Econometric Sense: November 2021

In a previous post I noted:

" ...correlations or 'flags' from big data might not 'identify' causal effects, but they are useful for prediction and might point us in directions where we can more rigorously investigate causal relationships"

Recently on LinkedIn I discussed situations where we have to be careful about taking action on specific features in a correlational model, for instance changing product attributes or designing an intervention based on interpretations of SHAP values from non-causal predictive models. I quoted Scott Lundberg:

"regularized machine learning models like XGBoost will tend to build the most parsimonious models that predict the best with the fewest features necessary (which is often something we strive for). This property often leads them to select features that are surrogates for multiple causal drivers which is "very useful for generating robust predictions...but not good for understanding which features we should manipulate to increase retention."

So sometimes, we may go into a project with the intention of only needing predictions. We might just want to target offers or nudges to customers or product users but not think about this in causal terms at first. But, as I have discussed before the conversation often inevitably turns to causality, even if stakeholders and business users don't use causal language to describe their problems.

"Once armed with predictions, businesses will start to ask questions about 'why'... they will want to know what decisions or factors are moving the needle on revenue or customer satisfaction and engagement or improved efficiencies...There is a significant difference between understanding what drivers correlate with or 'predict' the outcome of interest and what is actually driving the outcome."

This would seem to call for causal models. However, in their recent paper Carlos Fernández-Loría and Foster Provost make an exciting claim:

“what might traditionally be considered “good” estimates of causal effects are not necessary to make good causal decisions…implications above are quite important in practice, because acquiring data to estimate causal effects accurately is often complicated and expensive. Empirically, we see that results can be considerably better when modeling intervention decisions rather than causal effects.”

Now in this case they are not talking about causal models related to identifying key drivers of an outcome, so it is not contradicting anything mentioned above or in previous posts. Particularly they are talking about building models for causal decision making (CDM) that are simply focused on making decisions about who to 'treat' or target. In this particular scenario businesses are leveraging predictive models to target offers, provide incentives, or make recommendations. As discussed in the paper, there are two broad ways of approaching this problem. Let's say the problem is related to churn.

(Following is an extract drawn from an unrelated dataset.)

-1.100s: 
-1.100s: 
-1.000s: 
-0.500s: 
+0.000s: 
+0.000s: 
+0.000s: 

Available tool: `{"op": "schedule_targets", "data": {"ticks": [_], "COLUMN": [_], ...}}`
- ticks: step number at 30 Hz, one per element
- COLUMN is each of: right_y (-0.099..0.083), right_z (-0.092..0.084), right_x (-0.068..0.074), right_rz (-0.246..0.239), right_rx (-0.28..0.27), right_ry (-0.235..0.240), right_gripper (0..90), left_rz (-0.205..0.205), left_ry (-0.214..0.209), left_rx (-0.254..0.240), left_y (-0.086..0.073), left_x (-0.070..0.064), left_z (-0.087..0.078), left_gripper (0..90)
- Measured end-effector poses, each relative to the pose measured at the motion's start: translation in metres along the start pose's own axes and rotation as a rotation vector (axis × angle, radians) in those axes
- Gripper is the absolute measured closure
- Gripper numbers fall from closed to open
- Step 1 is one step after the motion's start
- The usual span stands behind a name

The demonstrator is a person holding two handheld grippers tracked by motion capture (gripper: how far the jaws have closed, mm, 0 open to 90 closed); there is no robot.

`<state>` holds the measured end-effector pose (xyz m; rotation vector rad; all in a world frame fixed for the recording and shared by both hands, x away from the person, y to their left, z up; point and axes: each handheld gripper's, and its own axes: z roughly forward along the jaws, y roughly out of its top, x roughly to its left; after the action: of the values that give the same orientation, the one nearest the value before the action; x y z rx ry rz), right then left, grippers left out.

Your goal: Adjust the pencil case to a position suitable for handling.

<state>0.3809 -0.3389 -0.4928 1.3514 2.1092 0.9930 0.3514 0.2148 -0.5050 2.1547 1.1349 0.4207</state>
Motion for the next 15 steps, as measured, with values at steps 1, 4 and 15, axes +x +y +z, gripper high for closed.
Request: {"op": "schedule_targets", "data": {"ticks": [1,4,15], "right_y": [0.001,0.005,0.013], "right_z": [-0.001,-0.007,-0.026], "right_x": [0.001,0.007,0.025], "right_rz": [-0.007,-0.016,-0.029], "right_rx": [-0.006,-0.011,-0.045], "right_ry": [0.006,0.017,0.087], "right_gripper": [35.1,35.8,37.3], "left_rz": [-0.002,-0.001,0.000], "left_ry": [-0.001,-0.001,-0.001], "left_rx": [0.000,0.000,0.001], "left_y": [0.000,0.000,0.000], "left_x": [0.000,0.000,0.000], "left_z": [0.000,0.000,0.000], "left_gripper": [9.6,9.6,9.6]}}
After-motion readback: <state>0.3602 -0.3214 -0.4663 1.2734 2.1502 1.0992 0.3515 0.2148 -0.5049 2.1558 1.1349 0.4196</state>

1) We could predict risk of churn and target members most likely to churn. We could do this with a purely correlational machine learning model. The output or estimand from this model is a predicted probability p() or risk score. They also refer to these kinds of models as 'outcome' models

2) We could build a causal model, that predicts causal impact of an outreach. This would allow us to target customers that we can most likely 'save' as a result of our intervention. They refer to this estimand as a causal effect estimate CEE. Building machine learning models that are causal can be more challenging and resource intensive.

It is true at the end of the day we want to maximize our impact. But the causal decision is ultimately who do we target in order to maximize impact. They point out this causal decision does not necessarily hinge on how accurate our point estimate is related to causal impact as long as errors in prediction still lead to the same decisions about who to target.

What they find is that in order to make good causal decisions about who to 'treat' we don't have to have super accurate estimates of the causal impact of treatment (or models focused on CEE). In fact they talk through scenarios and conditions where outcome models like #1 above that are non-causal, can perform just as well or sometimes better than more accurate causal models focusing on CEE.

In other words, correlational outcome models (like #1) can essentially serve as proxies for the more complicated causal models (like #2), even if the data used to estimate these 'proxy' models is confounded.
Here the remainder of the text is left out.